Print each record exactly, with no word added or removed.

╔══

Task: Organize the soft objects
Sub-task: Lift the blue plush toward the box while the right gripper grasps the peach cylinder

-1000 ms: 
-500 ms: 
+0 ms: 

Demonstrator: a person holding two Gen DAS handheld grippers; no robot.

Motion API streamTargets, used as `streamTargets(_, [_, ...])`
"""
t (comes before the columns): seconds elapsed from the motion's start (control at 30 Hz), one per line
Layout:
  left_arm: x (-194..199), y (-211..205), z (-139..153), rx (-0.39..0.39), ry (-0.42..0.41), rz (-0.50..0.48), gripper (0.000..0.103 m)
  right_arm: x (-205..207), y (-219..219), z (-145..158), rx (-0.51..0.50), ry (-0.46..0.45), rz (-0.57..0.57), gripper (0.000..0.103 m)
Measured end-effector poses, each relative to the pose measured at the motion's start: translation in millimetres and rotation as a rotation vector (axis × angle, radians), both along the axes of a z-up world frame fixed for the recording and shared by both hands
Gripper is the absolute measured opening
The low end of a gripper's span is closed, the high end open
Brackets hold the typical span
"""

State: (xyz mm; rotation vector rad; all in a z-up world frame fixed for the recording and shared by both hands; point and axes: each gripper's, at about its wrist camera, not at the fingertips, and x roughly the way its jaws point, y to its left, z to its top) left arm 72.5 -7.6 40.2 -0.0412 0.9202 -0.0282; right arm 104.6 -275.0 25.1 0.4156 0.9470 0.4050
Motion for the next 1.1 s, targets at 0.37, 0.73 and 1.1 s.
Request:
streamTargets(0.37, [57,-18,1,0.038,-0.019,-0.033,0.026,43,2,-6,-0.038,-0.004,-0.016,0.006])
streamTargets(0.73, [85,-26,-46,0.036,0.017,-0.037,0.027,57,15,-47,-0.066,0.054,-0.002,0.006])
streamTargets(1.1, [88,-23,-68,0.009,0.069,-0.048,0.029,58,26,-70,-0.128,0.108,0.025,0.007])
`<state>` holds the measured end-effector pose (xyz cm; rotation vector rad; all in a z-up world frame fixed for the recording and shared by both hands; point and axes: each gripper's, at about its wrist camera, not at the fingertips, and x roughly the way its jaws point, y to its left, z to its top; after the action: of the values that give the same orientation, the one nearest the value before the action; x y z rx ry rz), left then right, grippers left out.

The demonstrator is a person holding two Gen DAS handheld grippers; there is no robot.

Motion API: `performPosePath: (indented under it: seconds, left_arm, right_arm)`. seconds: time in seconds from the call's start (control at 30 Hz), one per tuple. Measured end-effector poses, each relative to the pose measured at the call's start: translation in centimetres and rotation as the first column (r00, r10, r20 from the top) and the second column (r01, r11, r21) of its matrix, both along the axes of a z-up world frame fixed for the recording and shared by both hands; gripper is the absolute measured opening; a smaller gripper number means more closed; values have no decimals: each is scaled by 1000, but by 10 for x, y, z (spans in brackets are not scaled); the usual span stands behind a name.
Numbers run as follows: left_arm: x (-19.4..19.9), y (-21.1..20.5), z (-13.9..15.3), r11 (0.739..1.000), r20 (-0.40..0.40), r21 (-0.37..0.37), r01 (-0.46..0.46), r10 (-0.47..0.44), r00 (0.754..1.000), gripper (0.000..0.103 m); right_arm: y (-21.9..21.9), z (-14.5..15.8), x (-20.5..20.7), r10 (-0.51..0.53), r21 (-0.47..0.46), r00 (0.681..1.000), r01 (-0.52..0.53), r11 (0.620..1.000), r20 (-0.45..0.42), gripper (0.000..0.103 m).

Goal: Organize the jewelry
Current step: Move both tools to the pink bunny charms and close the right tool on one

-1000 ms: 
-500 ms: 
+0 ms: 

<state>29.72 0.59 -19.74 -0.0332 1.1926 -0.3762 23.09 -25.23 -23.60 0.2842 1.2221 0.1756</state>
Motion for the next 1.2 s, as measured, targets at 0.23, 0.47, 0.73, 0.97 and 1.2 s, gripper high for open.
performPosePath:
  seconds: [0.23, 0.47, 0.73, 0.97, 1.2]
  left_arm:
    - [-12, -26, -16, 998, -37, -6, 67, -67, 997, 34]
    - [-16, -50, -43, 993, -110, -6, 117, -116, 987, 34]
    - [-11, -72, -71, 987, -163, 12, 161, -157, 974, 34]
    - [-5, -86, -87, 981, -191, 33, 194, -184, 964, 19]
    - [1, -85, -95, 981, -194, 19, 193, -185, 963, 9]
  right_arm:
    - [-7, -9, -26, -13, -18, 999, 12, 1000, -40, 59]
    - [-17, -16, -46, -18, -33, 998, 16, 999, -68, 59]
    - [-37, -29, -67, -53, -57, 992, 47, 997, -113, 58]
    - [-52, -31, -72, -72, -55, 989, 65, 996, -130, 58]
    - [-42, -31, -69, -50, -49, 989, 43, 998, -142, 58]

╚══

**ANSWER**
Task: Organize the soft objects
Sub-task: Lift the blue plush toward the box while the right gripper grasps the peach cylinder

-1000 ms: 
-500 ms: 
+0 ms: 

Demonstrator: a person holding two Gen DAS handheld grippers; no robot.

Motion API streamTargets, used as `streamTargets(_, [_, ...])`
"""
t (comes before the columns): seconds elapsed from the motion's start (control at 30 Hz), one per line
Layout:
  left_arm: x (-194..199), y (-211..205), z (-139..153), rx (-0.39..0.39), ry (-0.42..0.41), rz (-0.50..0.48), gripper (0.000..0.103 m)
  right_arm: x (-205..207), y (-219..219), z (-145..158), rx (-0.51..0.50), ry (-0.46..0.45), rz (-0.57..0.57), gripper (0.000..0.103 m)
Measured end-effector poses, each relative to the pose measured at the motion's start: translation in millimetres and rotation as a rotation vector (axis × angle, radians), both along the axes of a z-up world frame fixed for the recording and shared by both hands
Gripper is the absolute measured opening
The low end of a gripper's span is closed, the high end open
Brackets hold the typical span
"""

State: (xyz mm; rotation vector rad; all in a z-up world frame fixed for the recording and shared by both hands; point and axes: each gripper's, at about its wrist camera, not at the fingertips, and x roughly the way its jaws point, y to its left, z to its top) left arm 72.5 -7.6 40.2 -0.0412 0.9202 -0.0282; right arm 104.6 -275.0 25.1 0.4156 0.9470 0.4050
Motion for the next 1.1 s, targets at 0.37, 0.73 and 1.1 s.
Request:
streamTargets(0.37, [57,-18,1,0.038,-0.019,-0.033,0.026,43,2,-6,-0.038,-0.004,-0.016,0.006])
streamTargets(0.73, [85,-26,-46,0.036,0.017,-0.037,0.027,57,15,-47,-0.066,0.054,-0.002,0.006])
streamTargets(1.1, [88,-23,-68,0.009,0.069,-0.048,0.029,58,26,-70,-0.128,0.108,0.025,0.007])
`<state>` holds the measured end-effector pose (xyz cm; rotation vector rad; all in a z-up world frame fixed for the recording and shared by both hands; point and axes: each gripper's, at about its wrist camera, not at the fingertips, and x roughly the way its jaws point, y to its left, z to its top; after the action: of the values that give the same orientation, the one nearest the value before the action; x y z rx ry rz), left then right, grippers left out.

The demonstrator is a person holding two Gen DAS handheld grippers; there is no robot.

Motion API: `performPosePath: (indented under it: seconds, left_arm, right_arm)`. seconds: time in seconds from the call's start (control at 30 Hz), one per tuple. Measured end-effector poses, each relative to the pose measured at the call's start: translation in centimetres and rotation as the first column (r00, r10, r20 from the top) and the second column (r01, r11, r21) of its matrix, both along the axes of a z-up world frame fixed for the recording and shared by both hands; gripper is the absolute measured opening; a smaller gripper number means more closed; values have no decimals: each is scaled by 1000, but by 10 for x, y, z (spans in brackets are not scaled); the usual span stands behind a name.
Numbers run as follows: left_arm: x (-19.4..19.9), y (-21.1..20.5), z (-13.9..15.3), r11 (0.739..1.000), r20 (-0.40..0.40), r21 (-0.37..0.37), r01 (-0.46..0.46), r10 (-0.47..0.44), r00 (0.754..1.000), gripper (0.000..0.103 m); right_arm: y (-21.9..21.9), z (-14.5..15.8), x (-20.5..20.7), r10 (-0.51..0.53), r21 (-0.47..0.46), r00 (0.681..1.000), r01 (-0.52..0.53), r11 (0.620..1.000), r20 (-0.45..0.42), gripper (0.000..0.103 m).

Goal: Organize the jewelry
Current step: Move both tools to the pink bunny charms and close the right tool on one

-1000 ms: 
-500 ms: 
+0 ms: 

<state>29.72 0.59 -19.74 -0.0332 1.1926 -0.3762 23.09 -25.23 -23.60 0.2842 1.2221 0.1756</state>
Motion for the next 1.2 s, as measured, targets at 0.23, 0.47, 0.73, 0.97 and 1.2 s, gripper high for open.
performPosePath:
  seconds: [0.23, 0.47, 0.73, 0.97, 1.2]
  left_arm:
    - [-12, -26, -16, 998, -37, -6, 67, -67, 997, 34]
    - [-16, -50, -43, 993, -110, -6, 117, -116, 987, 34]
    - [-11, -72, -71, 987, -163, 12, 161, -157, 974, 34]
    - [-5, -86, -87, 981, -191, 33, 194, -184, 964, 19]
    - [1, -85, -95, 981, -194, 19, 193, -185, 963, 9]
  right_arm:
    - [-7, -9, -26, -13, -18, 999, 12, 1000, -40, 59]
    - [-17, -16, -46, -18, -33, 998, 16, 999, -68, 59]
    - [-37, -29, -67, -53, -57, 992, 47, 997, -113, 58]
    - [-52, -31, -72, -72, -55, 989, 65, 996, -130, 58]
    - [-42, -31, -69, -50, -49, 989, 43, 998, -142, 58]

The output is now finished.